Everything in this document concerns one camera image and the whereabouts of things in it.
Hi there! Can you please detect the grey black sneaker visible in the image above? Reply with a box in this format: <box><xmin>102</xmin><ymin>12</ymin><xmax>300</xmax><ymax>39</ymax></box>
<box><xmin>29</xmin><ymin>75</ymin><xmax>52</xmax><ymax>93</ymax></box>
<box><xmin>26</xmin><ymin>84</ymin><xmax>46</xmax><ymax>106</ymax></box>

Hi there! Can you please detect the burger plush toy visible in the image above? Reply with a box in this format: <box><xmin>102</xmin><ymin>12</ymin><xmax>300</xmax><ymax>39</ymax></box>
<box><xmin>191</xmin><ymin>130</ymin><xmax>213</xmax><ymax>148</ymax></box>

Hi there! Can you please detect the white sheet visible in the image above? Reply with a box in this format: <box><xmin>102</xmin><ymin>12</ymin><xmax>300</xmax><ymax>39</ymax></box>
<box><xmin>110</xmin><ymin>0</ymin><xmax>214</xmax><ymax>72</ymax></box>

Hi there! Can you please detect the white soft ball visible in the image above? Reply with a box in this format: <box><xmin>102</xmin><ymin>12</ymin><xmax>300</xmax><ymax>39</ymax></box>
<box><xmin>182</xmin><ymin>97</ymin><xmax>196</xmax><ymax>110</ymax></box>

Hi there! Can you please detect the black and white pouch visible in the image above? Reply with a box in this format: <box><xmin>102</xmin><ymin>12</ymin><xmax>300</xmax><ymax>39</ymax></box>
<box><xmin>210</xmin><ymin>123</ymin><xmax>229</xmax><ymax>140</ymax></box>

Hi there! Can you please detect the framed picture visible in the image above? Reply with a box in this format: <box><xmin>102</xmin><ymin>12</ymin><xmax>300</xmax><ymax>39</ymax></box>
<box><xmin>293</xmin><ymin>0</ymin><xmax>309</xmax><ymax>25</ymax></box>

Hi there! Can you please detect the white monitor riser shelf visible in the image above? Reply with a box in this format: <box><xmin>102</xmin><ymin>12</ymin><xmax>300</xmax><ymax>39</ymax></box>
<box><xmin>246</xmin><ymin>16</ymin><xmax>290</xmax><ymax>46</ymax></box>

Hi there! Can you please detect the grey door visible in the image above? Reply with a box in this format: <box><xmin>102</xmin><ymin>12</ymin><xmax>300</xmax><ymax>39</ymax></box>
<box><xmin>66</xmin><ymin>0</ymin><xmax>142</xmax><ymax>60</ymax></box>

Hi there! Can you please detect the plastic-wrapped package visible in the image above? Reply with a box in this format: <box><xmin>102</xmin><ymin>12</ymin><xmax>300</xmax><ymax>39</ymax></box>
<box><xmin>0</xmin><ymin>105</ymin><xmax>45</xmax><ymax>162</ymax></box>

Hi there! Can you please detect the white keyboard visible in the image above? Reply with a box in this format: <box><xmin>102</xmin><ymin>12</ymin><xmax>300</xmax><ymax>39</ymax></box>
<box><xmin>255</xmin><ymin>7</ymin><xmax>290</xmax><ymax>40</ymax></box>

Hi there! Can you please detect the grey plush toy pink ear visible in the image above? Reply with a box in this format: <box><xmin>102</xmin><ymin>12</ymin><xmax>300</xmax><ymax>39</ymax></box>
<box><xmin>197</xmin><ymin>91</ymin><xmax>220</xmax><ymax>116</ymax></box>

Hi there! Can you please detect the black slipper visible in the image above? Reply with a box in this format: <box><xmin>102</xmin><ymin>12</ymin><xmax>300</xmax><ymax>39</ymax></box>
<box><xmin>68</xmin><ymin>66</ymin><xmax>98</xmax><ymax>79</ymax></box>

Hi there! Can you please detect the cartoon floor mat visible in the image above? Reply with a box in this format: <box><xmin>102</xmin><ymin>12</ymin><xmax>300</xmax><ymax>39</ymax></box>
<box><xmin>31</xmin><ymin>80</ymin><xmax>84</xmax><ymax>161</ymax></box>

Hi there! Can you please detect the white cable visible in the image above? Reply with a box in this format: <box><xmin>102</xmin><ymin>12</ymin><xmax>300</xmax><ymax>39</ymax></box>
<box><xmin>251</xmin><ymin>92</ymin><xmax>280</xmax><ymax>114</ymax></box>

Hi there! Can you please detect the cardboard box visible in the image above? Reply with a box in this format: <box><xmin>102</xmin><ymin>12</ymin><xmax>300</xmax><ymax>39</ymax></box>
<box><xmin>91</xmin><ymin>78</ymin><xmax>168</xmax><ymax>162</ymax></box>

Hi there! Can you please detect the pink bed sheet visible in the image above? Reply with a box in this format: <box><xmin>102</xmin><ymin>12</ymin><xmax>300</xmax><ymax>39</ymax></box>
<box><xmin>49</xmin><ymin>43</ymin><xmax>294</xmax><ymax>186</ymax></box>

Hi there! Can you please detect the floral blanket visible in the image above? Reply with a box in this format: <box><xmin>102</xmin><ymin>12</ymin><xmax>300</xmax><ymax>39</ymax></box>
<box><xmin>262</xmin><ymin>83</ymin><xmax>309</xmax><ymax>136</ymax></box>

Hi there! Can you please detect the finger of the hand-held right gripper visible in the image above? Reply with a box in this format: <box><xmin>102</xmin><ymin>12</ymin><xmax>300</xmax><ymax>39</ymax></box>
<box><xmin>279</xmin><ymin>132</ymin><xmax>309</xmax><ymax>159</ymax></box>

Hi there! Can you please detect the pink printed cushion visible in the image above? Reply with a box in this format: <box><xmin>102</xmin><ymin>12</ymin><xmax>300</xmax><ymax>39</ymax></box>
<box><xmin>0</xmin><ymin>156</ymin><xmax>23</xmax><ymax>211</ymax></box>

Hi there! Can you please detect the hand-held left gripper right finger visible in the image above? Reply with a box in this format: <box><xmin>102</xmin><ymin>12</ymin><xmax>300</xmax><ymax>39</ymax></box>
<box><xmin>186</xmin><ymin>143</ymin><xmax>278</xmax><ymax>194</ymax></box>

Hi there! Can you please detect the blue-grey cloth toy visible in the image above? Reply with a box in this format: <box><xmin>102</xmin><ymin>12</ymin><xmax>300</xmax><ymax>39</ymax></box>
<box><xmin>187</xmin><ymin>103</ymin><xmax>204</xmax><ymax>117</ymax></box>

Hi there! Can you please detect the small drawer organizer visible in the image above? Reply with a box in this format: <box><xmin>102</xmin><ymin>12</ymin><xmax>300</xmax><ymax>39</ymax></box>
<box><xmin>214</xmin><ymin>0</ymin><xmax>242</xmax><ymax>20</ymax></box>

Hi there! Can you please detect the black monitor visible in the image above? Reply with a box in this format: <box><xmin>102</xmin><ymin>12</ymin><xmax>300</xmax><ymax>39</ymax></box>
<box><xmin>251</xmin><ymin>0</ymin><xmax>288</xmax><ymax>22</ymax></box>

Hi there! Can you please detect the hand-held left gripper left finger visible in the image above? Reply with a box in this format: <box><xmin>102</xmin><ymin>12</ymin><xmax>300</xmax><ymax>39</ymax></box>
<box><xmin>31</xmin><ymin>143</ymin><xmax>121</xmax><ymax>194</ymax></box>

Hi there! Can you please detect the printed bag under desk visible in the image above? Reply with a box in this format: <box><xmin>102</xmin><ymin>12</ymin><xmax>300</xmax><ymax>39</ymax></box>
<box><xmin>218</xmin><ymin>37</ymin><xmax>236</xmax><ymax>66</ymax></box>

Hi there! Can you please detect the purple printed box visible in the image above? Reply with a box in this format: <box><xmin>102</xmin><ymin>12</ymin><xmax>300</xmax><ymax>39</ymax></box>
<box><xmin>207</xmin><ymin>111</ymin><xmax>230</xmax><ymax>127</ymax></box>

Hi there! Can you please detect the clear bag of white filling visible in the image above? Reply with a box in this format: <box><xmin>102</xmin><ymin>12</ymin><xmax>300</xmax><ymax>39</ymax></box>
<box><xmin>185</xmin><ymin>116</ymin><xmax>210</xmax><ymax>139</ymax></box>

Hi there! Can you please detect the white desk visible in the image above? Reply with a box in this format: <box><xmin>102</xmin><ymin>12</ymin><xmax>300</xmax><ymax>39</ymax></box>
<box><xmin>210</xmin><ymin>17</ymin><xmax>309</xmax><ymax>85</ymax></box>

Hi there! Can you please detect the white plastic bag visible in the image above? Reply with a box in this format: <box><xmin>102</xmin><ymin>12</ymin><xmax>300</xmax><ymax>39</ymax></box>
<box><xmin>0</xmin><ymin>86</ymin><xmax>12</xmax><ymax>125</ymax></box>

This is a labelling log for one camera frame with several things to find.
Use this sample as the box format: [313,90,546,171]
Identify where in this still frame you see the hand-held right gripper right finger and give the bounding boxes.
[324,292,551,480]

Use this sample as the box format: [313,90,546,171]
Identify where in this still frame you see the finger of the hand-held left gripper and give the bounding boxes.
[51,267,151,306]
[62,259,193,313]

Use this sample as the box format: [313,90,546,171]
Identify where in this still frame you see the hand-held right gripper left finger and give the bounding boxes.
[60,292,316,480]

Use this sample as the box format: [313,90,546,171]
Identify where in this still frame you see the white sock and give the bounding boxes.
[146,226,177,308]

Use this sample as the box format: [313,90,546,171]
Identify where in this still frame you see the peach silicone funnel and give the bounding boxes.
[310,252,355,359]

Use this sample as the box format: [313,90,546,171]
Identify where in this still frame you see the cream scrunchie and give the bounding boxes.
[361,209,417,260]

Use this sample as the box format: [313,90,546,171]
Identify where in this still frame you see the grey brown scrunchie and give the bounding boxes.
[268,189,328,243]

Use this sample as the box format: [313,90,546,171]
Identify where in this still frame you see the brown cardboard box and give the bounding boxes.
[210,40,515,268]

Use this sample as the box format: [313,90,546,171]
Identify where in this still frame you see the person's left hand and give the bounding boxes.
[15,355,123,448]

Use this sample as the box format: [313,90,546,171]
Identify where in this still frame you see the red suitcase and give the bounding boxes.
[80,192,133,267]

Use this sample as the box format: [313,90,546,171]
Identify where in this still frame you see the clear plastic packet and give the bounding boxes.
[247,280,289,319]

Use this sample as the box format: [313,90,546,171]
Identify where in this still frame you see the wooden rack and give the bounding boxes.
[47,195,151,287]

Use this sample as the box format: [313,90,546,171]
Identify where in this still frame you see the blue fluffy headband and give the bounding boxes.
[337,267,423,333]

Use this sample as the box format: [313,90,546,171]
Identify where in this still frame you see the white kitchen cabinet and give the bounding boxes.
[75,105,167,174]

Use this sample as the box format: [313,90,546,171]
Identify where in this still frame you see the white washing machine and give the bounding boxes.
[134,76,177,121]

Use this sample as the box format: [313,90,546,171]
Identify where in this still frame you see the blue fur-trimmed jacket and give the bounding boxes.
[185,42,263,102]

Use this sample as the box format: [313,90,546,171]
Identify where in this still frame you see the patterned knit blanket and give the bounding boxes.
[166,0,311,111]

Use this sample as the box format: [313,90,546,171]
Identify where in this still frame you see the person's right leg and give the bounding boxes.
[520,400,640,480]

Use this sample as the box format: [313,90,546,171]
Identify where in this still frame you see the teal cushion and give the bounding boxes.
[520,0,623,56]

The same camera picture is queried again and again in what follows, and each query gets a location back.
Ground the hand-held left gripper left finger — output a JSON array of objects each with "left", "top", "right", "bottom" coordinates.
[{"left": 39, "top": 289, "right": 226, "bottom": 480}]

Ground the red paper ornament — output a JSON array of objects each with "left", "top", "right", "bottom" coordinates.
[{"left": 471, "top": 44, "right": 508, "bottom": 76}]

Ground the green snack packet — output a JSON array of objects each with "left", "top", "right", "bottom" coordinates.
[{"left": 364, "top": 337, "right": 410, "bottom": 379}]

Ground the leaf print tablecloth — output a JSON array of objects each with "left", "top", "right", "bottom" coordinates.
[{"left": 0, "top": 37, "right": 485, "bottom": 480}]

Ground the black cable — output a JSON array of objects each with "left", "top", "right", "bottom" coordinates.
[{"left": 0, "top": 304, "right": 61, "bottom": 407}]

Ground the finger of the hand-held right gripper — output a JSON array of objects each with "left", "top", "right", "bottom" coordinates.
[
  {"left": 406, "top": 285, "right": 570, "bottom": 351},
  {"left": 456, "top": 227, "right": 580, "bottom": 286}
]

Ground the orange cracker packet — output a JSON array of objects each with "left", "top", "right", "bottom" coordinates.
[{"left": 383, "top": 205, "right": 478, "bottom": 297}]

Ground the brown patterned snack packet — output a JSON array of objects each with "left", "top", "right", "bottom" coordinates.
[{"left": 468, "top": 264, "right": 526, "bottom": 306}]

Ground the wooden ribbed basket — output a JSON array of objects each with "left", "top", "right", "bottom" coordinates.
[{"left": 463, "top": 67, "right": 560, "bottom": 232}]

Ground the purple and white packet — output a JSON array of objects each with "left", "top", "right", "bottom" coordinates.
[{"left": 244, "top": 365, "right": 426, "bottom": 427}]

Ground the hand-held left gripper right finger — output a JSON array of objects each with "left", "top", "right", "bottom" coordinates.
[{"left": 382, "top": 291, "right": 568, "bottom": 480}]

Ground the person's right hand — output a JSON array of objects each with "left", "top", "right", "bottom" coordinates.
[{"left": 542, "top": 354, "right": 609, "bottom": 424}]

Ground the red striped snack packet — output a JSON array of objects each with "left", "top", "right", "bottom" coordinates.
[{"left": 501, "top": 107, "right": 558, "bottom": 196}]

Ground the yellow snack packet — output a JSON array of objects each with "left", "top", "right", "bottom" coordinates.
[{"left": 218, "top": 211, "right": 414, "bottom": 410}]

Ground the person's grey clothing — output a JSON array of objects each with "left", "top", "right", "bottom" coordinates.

*-*-*

Exercise requirements:
The answer must be a single number: the count of lines above that contain "sheet".

Result below:
2